De las pocas cosas que mi generación, cuya primera década de infancia transcurrió en las postrimerías de la dictadura franquista, puede considerar una curiosa suerte son las limitadas posibilidades de ocio. Además de inducirnos a muchos a la lectura, la fascinación que cualquier niño o adolescente siente ante los medios audiovisuales hizo que “tragara” todas las películas que podía. Eso significa “Sesión de tarde” en el cine o en la tele los sábados, y 2 ó 3 veces a la semana “Sesión de noche” en la tele. Me vi “obligada” a ver muchos de los, hoy considerados, clásicos del cine de todos los géneros: intrigas de Hitchcock, comedias de William Wyler, Wilder, Lubitsch, Chaplin, westerns de John Ford o Huston, dramas de Capra, de Welles, de Nicholas Ray… tantas y tantas… Y no sólo las veía, al día siguiente en el cole la peli del día anterior era el tema estrella, entre todos los amigos rememorábamos, comparábamos… criticábamos, en definitiva.

 Años después, cuando los productos de baja calidad y consumo rápido sin huella (podríamos llamarlo cine “Mc Donald’s”, ¿no?) nos “okupan”la mente y el tiempo, me siento orgullosa de, sin ser una cinéfila ni poseer amplios conocimientos sobre cine, tener referencias para poder elegir con criterio y, sobre todo, de poder disfrutar del buen cine. Es muy curioso, y sólo aparentemente contradictorio, el que el no haber tenido posibilidades de elección nos haga ahora más libres, es decir, menos dependientes del consumismo y la mercadotecnia. Les salió el tiro por la culata: la preocupación del poder porque no nos llegasen grandes dosis de cultura (cuando la cultura era “cosa de rojos”) que pudiesen hacernos pensar, ha desarrollado el pensamiento crítico de muchos y nos ha hecho menos vulnerables al conformismo y al uniformismo, a la nueva y oculta dictadura.

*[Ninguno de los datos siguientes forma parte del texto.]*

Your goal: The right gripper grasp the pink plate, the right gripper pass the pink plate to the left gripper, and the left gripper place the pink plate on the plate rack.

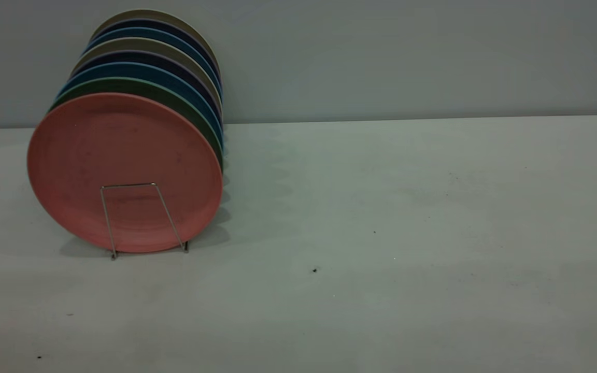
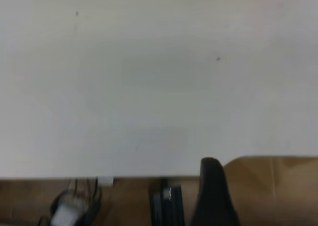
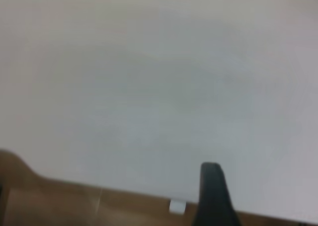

 Y esto me lleva a la urgencia y necesidad de recuperar los clásicos para nuestros niños y adolescentes, los de antes y los de ahora, es decir, clásicos en el sentido de calidad y no de antigüedad, a pensar en ponerles a Charlot, a Los Monty Python para que rían. `La noche del cazador´ o `Déjame entrar´ para que pasen miedo. Mientras son niños podemos y tenemos que influir, la libertad de elección significa tener dónde elegir y saber cómo moverse entre esas múltiples posibilidades. Hoy en día, cuanto todo parece sobrevenido e inevitable, es más urgente que nunca apoyarnos en el cine para recuperar el pensamiento crítico que nos ayude a tener el control de nuestras vidas.